Sometimes it is tricky to know where good intentions end and greenwash begins, and Volvo's line of Flexifuel cars, available in Europe, seems to toe the line. The V70 Flexifuel - recently released for sale in Sweden - runs on regular gas or ethanol E85. In addition to the already available V50 and the S40, Volvo also just announced the sporty C30 will also be made available as a Flexifuel racing car.
Putting aside all the contentious issues around ethanol, Volvo is calling Flexifuel vehicles 'eco-cars' and has big ad spreads in Swedish papers with headlines such as, "New Volvo V70 Flexifuel - a blend of ethanol and wind power." But wait...what's wind got to do with it?Well, turns out that with each Flexifuel vehicle purchased, Volvo will buy wind power certificates of emissions reduction to help offset the estimated CO2 emissions for the first 45,000 kilometers (27,000 miles) the car is driven. Volvo's calling this climate neutral driving.
Tricorona, the Swedish company Volvo is buying the certificates from, is offsetting the emissions of Flexifuel cars by investing in Kyoto Clean Development Mechanism (CDM) projects, in this case wind farms in China. A Volvo spokesman said the only reason the company wasn't just putting up wind turbines at home in Sweden was that it thought getting wind farm permits would take too long.

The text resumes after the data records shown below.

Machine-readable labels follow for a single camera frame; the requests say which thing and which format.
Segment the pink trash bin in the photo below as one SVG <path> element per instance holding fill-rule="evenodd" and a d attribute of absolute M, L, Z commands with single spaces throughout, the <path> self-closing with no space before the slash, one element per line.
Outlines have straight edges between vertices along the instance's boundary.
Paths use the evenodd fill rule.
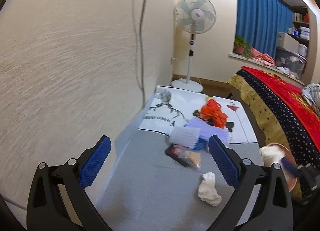
<path fill-rule="evenodd" d="M 279 143 L 270 143 L 267 146 L 263 146 L 260 152 L 265 167 L 271 167 L 275 163 L 281 166 L 289 191 L 293 191 L 298 178 L 295 175 L 297 165 L 291 152 Z"/>

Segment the white tissue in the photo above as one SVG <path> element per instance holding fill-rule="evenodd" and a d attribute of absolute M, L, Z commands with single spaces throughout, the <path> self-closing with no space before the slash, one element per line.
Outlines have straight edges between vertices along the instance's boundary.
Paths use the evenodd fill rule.
<path fill-rule="evenodd" d="M 217 207 L 222 202 L 222 197 L 215 188 L 216 177 L 213 172 L 202 174 L 202 181 L 198 188 L 198 197 L 201 201 Z"/>

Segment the clear plastic wrapper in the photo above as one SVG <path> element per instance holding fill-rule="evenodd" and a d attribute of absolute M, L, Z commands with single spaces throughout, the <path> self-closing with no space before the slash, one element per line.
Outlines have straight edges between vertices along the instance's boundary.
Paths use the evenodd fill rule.
<path fill-rule="evenodd" d="M 201 155 L 199 152 L 191 151 L 182 145 L 173 145 L 174 154 L 177 156 L 178 162 L 181 162 L 185 167 L 192 167 L 196 171 L 201 168 Z"/>

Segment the blue plastic wrapper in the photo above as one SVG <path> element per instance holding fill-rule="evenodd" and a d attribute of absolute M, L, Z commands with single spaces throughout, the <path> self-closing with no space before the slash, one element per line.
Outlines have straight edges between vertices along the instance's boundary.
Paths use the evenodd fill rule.
<path fill-rule="evenodd" d="M 203 138 L 199 138 L 199 140 L 194 145 L 193 150 L 196 150 L 196 151 L 205 150 L 206 152 L 208 152 L 209 151 L 208 141 Z"/>

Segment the lavender foam net wrap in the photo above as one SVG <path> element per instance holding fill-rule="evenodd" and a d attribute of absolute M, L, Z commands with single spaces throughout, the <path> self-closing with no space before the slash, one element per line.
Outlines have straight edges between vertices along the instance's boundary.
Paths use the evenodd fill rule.
<path fill-rule="evenodd" d="M 203 138 L 209 142 L 209 139 L 214 135 L 223 144 L 228 144 L 229 132 L 226 128 L 218 128 L 209 125 L 198 117 L 193 117 L 185 126 L 175 126 L 173 128 L 169 136 L 169 142 L 193 150 L 199 138 Z"/>

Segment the black snack packet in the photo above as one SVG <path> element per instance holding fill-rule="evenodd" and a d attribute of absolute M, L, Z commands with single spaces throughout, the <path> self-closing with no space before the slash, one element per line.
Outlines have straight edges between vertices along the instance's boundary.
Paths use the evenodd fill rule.
<path fill-rule="evenodd" d="M 164 153 L 166 156 L 172 158 L 174 161 L 179 163 L 184 167 L 189 167 L 192 165 L 192 161 L 187 154 L 187 151 L 180 145 L 171 144 Z"/>

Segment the orange plastic bag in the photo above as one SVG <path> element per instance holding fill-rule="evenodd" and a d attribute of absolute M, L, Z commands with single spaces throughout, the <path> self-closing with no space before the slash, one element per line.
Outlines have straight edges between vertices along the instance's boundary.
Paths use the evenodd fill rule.
<path fill-rule="evenodd" d="M 218 128 L 224 128 L 227 123 L 228 116 L 222 112 L 221 105 L 214 99 L 209 99 L 200 109 L 200 118 L 211 122 Z"/>

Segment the navy star bed sheet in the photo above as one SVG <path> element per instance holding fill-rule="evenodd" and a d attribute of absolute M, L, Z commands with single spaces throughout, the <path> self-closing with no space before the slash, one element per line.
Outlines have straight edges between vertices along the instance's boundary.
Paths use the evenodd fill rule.
<path fill-rule="evenodd" d="M 310 163 L 319 168 L 319 148 L 283 101 L 252 76 L 235 74 L 231 85 L 240 91 L 241 99 L 255 115 L 266 143 L 281 143 L 291 150 L 297 164 Z"/>

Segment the striped grey quilt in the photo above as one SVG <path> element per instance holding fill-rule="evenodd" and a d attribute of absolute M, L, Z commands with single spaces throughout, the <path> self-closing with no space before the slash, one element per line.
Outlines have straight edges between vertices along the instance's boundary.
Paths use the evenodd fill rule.
<path fill-rule="evenodd" d="M 320 85 L 319 83 L 311 83 L 302 88 L 302 98 L 320 117 Z"/>

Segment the clear storage box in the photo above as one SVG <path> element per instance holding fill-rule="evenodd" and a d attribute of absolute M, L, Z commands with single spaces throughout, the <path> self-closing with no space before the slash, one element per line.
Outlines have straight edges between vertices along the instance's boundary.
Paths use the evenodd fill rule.
<path fill-rule="evenodd" d="M 295 52 L 290 52 L 282 48 L 277 48 L 274 60 L 275 67 L 285 74 L 300 78 L 304 72 L 307 59 Z"/>

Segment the pink folded cloth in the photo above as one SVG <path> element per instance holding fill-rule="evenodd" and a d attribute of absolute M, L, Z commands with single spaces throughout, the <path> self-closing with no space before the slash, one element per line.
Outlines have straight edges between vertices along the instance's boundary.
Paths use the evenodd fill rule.
<path fill-rule="evenodd" d="M 275 65 L 274 59 L 269 54 L 263 54 L 255 48 L 250 49 L 250 54 L 255 61 L 263 63 L 264 65 L 273 67 Z"/>

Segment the grey cardboard box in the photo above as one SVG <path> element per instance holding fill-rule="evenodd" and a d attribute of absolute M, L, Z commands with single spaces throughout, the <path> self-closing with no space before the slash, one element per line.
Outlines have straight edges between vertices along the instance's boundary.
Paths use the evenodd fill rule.
<path fill-rule="evenodd" d="M 285 32 L 278 32 L 277 47 L 289 52 L 298 52 L 299 42 Z"/>

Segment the wooden bookshelf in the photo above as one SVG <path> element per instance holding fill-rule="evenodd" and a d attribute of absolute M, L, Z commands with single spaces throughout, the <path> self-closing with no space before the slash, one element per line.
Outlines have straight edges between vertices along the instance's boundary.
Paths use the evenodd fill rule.
<path fill-rule="evenodd" d="M 308 48 L 311 34 L 309 9 L 307 6 L 292 6 L 291 9 L 293 11 L 292 36 Z"/>

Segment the blue curtain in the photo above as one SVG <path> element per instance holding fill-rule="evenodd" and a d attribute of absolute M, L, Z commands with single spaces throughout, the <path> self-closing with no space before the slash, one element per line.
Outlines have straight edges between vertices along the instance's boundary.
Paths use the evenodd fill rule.
<path fill-rule="evenodd" d="M 275 57 L 279 32 L 293 24 L 293 12 L 282 0 L 238 0 L 236 35 L 251 47 Z"/>

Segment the white standing fan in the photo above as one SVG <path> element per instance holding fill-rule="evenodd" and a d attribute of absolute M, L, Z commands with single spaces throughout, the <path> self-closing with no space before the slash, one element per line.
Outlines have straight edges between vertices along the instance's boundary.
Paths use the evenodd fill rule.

But wait, there's more! Buy a Swedish V70 Flexifuel and you get to attend a free course in safe and environmently-friendly driving skills, get lifetime discounts on your purchases of E85 and pay less to rent eco-cars at Hertz. The two guys and the houseplant are not included, however. Volvo says it expects to sell 7,000 Flexifuel vehicles by year's end, mostly in Sweden. No plans at the present to introduce Flexifuels to the US market.